Among the entries below, find each line holding "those" and return it.

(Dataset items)

Content starts

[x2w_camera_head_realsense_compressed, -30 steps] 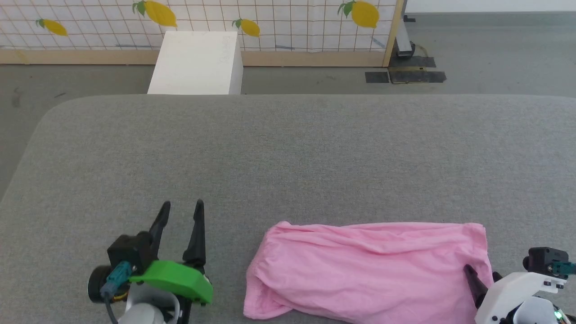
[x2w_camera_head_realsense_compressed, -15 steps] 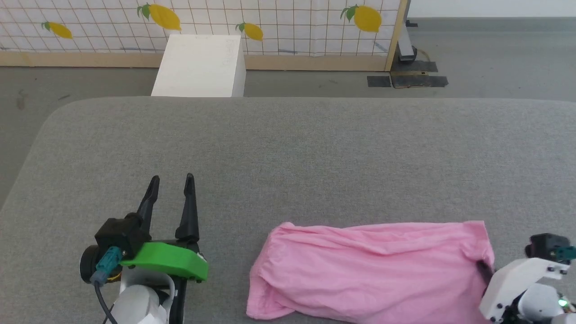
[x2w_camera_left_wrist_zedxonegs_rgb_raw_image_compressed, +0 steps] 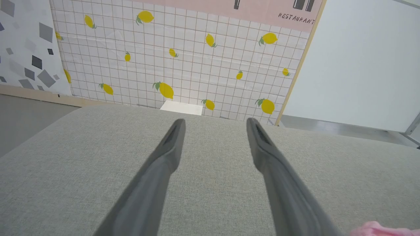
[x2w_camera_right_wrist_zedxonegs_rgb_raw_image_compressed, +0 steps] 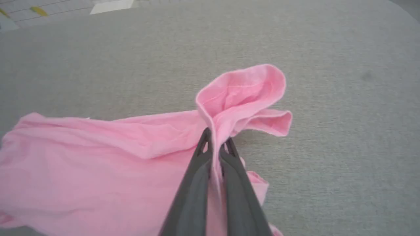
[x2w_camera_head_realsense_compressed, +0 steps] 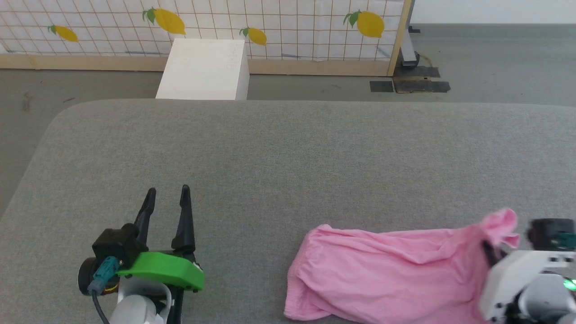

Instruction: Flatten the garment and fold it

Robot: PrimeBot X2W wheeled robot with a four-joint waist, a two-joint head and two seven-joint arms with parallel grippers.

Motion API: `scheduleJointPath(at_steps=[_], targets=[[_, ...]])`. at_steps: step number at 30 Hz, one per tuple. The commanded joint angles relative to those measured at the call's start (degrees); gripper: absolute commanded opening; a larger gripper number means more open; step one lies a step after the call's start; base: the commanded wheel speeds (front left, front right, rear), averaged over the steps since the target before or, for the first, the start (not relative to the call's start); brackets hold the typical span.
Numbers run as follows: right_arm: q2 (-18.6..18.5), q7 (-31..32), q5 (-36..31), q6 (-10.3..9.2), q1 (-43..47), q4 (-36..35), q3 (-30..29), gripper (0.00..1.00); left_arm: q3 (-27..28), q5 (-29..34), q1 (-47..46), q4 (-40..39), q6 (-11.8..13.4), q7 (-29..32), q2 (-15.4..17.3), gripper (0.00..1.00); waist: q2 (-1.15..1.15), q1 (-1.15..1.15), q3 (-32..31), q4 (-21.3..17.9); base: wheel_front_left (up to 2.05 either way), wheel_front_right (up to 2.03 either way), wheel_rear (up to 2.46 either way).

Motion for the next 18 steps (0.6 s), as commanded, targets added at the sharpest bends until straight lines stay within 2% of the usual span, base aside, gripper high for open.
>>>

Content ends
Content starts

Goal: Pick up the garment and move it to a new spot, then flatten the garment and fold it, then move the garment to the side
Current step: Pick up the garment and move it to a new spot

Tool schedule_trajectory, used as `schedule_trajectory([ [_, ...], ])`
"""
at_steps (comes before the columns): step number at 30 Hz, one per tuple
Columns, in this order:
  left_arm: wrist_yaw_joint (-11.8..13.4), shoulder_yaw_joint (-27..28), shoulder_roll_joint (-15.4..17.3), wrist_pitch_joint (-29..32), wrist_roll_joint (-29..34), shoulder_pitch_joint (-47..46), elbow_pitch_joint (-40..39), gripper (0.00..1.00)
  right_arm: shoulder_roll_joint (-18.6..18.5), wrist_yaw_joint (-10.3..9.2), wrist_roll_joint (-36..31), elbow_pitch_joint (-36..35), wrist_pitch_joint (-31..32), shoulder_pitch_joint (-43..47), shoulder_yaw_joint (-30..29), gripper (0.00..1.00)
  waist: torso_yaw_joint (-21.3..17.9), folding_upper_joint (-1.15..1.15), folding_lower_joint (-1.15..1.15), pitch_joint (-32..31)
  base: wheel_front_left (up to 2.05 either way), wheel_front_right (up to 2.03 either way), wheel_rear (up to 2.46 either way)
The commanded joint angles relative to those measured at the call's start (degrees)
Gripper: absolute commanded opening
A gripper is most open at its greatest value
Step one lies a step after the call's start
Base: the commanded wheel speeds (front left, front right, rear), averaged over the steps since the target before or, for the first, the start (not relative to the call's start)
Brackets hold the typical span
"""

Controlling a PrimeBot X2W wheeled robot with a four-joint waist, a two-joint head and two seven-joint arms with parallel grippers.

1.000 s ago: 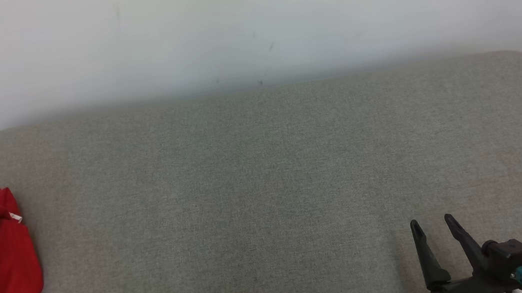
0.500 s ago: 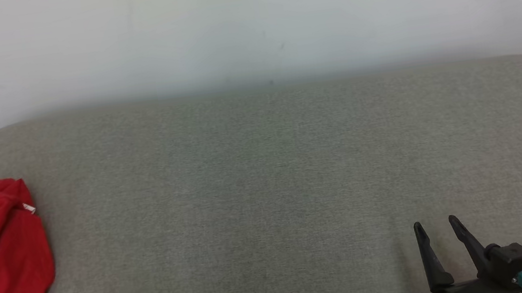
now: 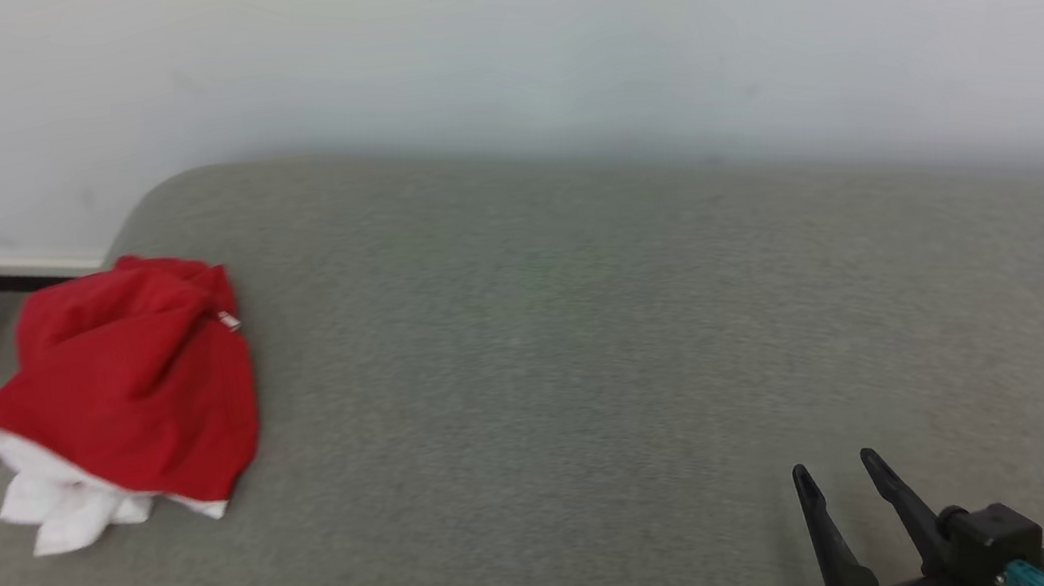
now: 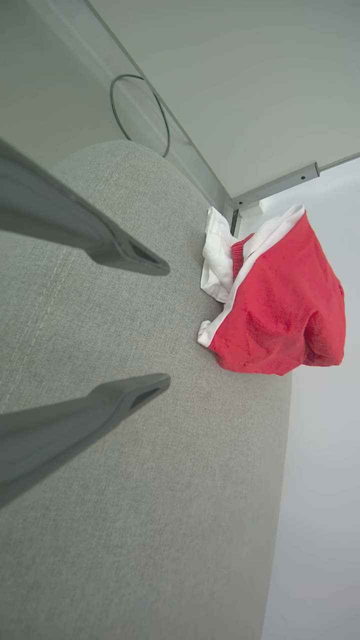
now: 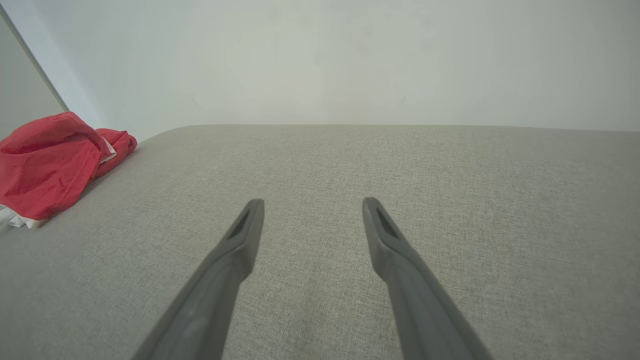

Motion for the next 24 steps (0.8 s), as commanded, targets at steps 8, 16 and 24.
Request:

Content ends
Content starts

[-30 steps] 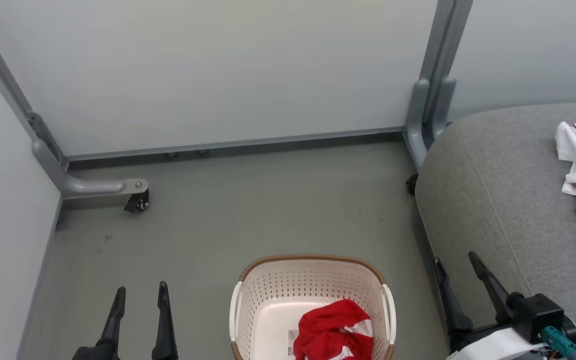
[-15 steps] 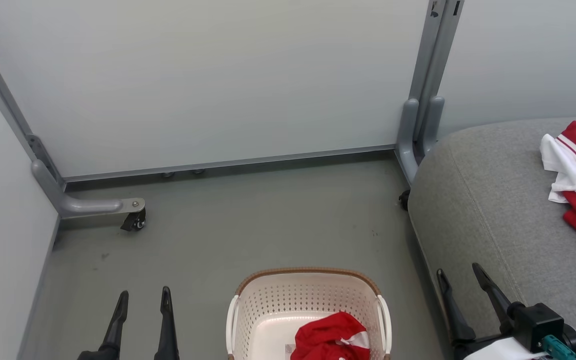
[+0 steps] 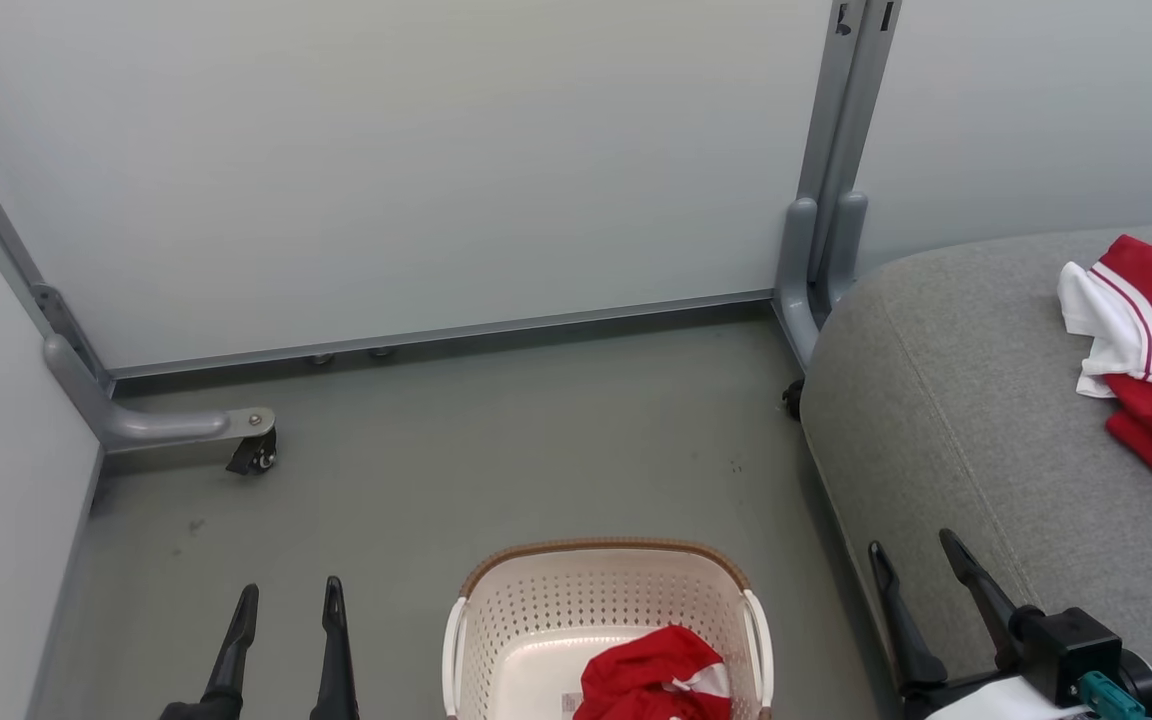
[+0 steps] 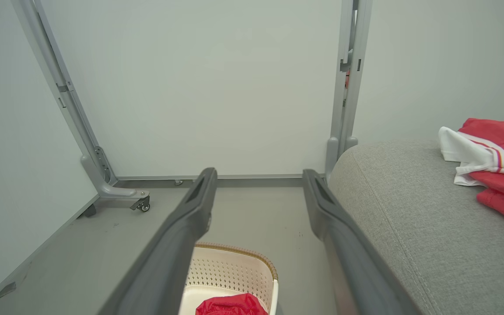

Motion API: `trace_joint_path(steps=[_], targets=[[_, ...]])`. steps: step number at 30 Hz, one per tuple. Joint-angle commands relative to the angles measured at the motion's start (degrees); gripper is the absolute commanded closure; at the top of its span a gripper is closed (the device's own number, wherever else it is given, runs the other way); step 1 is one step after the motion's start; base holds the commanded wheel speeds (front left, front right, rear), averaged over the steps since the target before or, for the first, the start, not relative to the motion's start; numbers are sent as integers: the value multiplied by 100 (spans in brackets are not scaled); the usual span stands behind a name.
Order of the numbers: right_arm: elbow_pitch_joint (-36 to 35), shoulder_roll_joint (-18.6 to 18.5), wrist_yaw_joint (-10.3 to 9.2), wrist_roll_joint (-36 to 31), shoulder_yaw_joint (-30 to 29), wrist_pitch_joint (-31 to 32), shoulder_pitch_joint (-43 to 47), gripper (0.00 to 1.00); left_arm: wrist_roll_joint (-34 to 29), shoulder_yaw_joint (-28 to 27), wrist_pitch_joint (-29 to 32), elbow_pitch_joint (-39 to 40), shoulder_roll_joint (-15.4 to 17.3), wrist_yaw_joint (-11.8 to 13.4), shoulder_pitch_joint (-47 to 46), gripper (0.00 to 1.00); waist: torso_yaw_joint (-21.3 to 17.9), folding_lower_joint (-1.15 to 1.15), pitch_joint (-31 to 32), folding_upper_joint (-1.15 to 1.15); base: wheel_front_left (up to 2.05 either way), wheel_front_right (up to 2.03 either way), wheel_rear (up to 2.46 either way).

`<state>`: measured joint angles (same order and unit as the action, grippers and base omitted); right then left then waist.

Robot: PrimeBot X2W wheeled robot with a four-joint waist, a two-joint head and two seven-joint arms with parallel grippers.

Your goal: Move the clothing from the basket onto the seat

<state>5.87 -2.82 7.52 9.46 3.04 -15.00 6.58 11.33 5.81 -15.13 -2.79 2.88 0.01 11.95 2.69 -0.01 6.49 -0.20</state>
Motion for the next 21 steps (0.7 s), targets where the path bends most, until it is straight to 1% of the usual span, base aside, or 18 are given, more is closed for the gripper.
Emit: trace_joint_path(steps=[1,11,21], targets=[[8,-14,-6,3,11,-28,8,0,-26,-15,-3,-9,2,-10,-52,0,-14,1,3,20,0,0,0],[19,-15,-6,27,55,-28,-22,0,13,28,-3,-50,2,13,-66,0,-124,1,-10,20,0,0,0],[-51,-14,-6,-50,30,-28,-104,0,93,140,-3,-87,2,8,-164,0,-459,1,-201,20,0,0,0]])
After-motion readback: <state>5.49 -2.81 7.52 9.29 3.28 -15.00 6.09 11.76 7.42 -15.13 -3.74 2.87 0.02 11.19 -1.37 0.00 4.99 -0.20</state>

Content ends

--- Answer for the task ---
Motion API: `scheduleJointPath(at_steps=[_], targets=[[_, ...]])`. at_steps: step number at 30 Hz, one per tuple. The commanded joint angles relative to those measured at the call's start (degrees); gripper: absolute commanded opening; a larger gripper number means more open; step one lies a step after the call's start; base: the commanded wheel speeds (front left, front right, rear), averaged over the steps since the target before or, for the first, the start (not relative to the call's start); brackets hold the typical span.
The commanded joint angles relative to those measured at the call's start (degrees)

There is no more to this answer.